TASK TO COMPLETE:
For the word "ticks", return each line of the data in which it occurs.

• • • • • • •

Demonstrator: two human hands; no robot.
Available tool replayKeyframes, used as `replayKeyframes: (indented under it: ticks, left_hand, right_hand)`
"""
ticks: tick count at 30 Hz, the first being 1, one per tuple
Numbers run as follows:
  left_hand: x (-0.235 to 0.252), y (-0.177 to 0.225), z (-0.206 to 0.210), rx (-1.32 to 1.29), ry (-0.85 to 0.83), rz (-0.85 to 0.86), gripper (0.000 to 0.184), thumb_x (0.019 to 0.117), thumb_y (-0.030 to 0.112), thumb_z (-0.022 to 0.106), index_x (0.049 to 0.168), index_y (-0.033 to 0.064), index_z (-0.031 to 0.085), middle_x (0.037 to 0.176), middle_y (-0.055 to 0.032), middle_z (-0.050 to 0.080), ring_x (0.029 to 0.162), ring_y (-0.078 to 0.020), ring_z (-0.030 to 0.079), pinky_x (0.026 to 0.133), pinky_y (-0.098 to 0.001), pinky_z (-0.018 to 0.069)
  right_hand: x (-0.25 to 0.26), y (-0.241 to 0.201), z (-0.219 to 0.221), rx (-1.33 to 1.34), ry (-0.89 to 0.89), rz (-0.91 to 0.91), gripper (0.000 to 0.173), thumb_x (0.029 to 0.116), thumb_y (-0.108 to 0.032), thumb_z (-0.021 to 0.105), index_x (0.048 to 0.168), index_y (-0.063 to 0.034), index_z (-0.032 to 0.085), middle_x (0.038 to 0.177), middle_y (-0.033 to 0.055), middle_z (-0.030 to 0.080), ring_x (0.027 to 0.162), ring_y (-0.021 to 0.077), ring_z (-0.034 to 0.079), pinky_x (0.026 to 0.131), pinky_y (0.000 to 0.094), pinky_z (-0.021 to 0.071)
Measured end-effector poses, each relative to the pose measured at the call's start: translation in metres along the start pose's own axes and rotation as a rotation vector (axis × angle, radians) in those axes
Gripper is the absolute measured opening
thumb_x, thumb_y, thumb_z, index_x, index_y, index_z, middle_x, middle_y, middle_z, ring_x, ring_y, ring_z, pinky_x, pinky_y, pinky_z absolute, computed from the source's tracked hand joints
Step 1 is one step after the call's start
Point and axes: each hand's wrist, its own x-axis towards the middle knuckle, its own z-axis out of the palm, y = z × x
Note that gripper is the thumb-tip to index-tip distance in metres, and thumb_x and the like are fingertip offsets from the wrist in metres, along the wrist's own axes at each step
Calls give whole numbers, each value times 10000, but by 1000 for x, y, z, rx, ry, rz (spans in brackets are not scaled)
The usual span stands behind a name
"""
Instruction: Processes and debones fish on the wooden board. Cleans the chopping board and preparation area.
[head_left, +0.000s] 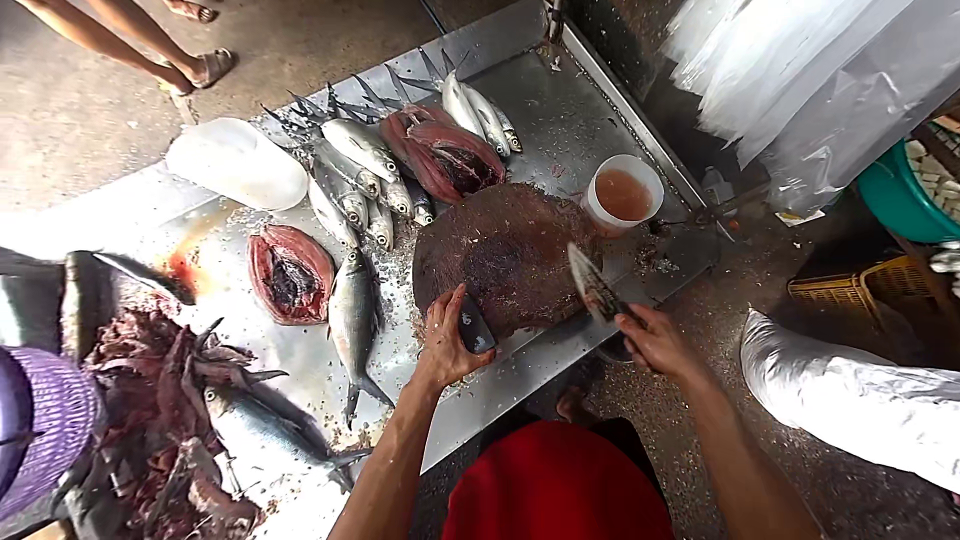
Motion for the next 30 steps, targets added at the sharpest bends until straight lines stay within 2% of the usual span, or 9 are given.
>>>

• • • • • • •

ANSWER SPACE:
Available tool replayKeyframes, used as `replayKeyframes: (indented under it: ticks, left_hand, right_hand)`
ticks: tick count at 30 Hz, the first being 1, one per tuple

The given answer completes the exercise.